夜半归家,董遐思带着几分醉意推开房门,见斋门虚掩,只当是匆忙离家忘了上锁。他未及掌灯,伸手探向被窝,却触到一片滑腻温热——灯影摇曳间,一位韶颜稚齿的丽人倚榻而卧,恍若天仙。董生狂喜之际,指尖触及的毛茸长尾却让他惊骇欲逃,丽人却巧笑倩兮,引他再探,臀尾光洁如脂。她自称是东邻旧识周阿琐,新寡无依,特来投奔。董生本就贪恋其美色,此刻疑虑尽消,只觉是上天恩赐,全然忘了医者的警示,沉溺于温柔乡中。

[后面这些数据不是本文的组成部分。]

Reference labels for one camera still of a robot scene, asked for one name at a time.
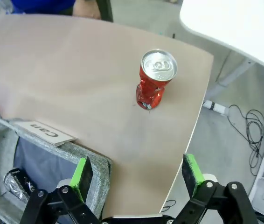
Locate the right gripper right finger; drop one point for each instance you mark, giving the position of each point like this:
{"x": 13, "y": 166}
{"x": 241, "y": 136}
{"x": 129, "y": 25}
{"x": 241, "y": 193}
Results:
{"x": 192, "y": 172}

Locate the white can label card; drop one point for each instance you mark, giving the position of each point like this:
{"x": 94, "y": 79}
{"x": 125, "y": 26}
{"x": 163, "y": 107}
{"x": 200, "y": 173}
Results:
{"x": 44, "y": 133}

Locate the crushed black grey can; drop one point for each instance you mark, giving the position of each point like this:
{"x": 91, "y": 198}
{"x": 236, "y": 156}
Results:
{"x": 17, "y": 184}

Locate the black chair post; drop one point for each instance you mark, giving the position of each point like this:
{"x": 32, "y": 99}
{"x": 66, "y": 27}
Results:
{"x": 106, "y": 9}

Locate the crushed red can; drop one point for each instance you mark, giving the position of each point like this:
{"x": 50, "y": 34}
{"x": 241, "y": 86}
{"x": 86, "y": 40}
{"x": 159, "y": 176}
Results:
{"x": 151, "y": 88}

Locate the white round table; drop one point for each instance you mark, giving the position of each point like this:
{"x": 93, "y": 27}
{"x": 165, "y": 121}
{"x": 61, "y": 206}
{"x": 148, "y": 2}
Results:
{"x": 234, "y": 23}

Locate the grey table leg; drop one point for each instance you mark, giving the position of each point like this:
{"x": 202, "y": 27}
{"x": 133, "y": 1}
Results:
{"x": 230, "y": 77}

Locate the person forearm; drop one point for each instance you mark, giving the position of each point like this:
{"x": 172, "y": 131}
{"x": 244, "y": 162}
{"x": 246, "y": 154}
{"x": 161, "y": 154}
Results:
{"x": 85, "y": 8}

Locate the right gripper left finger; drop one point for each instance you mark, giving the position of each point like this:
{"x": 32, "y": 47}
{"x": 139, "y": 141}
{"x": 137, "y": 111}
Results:
{"x": 81, "y": 177}

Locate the person blue shirt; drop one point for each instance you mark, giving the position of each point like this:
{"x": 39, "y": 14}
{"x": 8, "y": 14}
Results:
{"x": 43, "y": 5}

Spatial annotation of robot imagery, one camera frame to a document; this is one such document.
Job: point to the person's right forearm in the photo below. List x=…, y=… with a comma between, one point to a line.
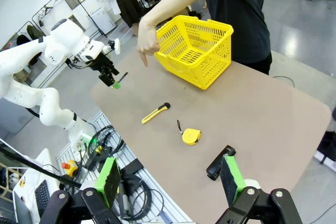
x=178, y=1

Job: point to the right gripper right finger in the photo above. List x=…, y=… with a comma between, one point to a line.
x=233, y=179

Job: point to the yellow tape measure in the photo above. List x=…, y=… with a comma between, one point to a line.
x=190, y=136

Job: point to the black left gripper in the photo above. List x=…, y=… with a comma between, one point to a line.
x=102, y=64

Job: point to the black rectangular block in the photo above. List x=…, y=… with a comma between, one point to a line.
x=218, y=163

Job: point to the black tripod pole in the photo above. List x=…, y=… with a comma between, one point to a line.
x=39, y=167

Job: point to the mannequin with pale shirt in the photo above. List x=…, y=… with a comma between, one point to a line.
x=128, y=6

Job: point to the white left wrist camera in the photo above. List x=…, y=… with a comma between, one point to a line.
x=116, y=45

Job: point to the white cabinet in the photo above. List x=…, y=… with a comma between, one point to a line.
x=101, y=20

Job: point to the yellow plastic shopping basket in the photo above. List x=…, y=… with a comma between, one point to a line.
x=210, y=74

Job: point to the person in navy t-shirt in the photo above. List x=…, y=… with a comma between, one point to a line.
x=241, y=19

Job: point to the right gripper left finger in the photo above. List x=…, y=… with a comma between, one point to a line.
x=105, y=182

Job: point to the yellow utility knife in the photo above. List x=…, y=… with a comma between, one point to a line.
x=153, y=115

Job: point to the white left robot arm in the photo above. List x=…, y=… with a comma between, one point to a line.
x=65, y=40

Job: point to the person's right hand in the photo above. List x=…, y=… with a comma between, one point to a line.
x=147, y=40

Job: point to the black keyboard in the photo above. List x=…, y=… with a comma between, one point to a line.
x=42, y=197

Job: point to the yellow emergency stop button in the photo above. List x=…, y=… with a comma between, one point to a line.
x=71, y=167

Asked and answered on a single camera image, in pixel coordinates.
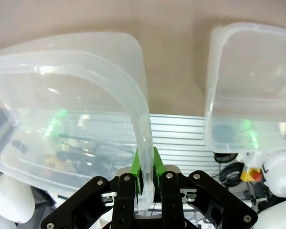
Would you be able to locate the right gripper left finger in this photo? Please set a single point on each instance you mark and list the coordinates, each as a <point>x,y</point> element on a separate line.
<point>125,202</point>

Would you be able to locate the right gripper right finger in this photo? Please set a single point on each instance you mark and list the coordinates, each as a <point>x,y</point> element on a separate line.
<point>171,202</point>

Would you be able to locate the large clear plastic bin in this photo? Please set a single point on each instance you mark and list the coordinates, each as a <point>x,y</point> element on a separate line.
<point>62,83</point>

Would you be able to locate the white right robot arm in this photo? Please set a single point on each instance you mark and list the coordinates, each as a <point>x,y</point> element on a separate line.
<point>278,181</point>

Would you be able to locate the ribbed aluminium panel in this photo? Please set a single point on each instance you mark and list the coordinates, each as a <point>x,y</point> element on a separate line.
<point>178,138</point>

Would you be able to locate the yellow red emergency stop button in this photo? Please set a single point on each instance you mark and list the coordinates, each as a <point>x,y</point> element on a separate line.
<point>251,175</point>

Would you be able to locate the small clear plastic bin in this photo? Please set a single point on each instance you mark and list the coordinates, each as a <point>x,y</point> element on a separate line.
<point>252,71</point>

月余光景,董遐思身形日渐消瘦,面色枯槁如纸,家人追问缘由,他亦是茫然无措。待面目支离、恐惧攫住心神,再寻那位医者时,诊断却如晴天霹雳:“此乃妖脉,死兆已现,药石无灵。”医者针药并用,苦劝他斩断艳遇,董生这才惊觉大难临头。归家后,面对丽人的笑语相邀,他厉声拒绝,转身落荒而逃。丽人羞惭成怒,只道:“你还想活命?”当夜,董生服药独寝,梦中却与女子缠绵,惊醒时已遗精在榻。他愈发恐惧,搬入内室让妻儿守夜,却依旧难逃梦魇,待寻那女子踪迹时,早已杳无踪影。数日后,董生呕血数斗,含恨而终。
王九思在书斋独读时,一位自称董生邻人的丽人翩然而至,言辞间满是对董生遭狐妖所害的惋惜,劝他慎防妖气。王生贪恋其美,虽渐染沉疴,梦中却得董生魂魄警示:“与你相好的乃是狐妖,我已诉诸冥府,七日之夜,室外插香,切莫忘却。”王生惊醒后心生警惕,却难抵女子“命当寿,室亦生”的诱哄,屡屡破戒,又悔之晚矣。插在门上的香被女子拔弃,梦中董生的斥责愈发严厉,直到他暗中嘱咐家人,待自己入睡后在室外点香。女子惊觉香柱,掐灭后又闻香复燃,终于长叹:“你福泽深厚,我误害董生又缠上你,实是我的过错,我将与他对质冥曹,只求你别毁我皮囊。”言罢倒地而亡,现出狐形。王生惊惧交加,急命家人剥下狐皮悬挂,虽大病几危,终在半年后痊愈。
董生沉溺美色,纵欲而亡;王生侥幸得警示,终脱劫难。狐妖以美色为饵,以谎言为网,看似是祸乱人间的精怪,实则是照见人性弱点的镜子。蒲松龄借这则志怪故事,剖开欲望的深渊,奉劝世人:美色当前,当守本心;诱惑重重,需存敬畏。所谓妖邪,不过是心魔的外化,唯有守住品行的底线,克制心底的贪念,方能在纷繁世事中,避开无形的陷阱,护得性命周全。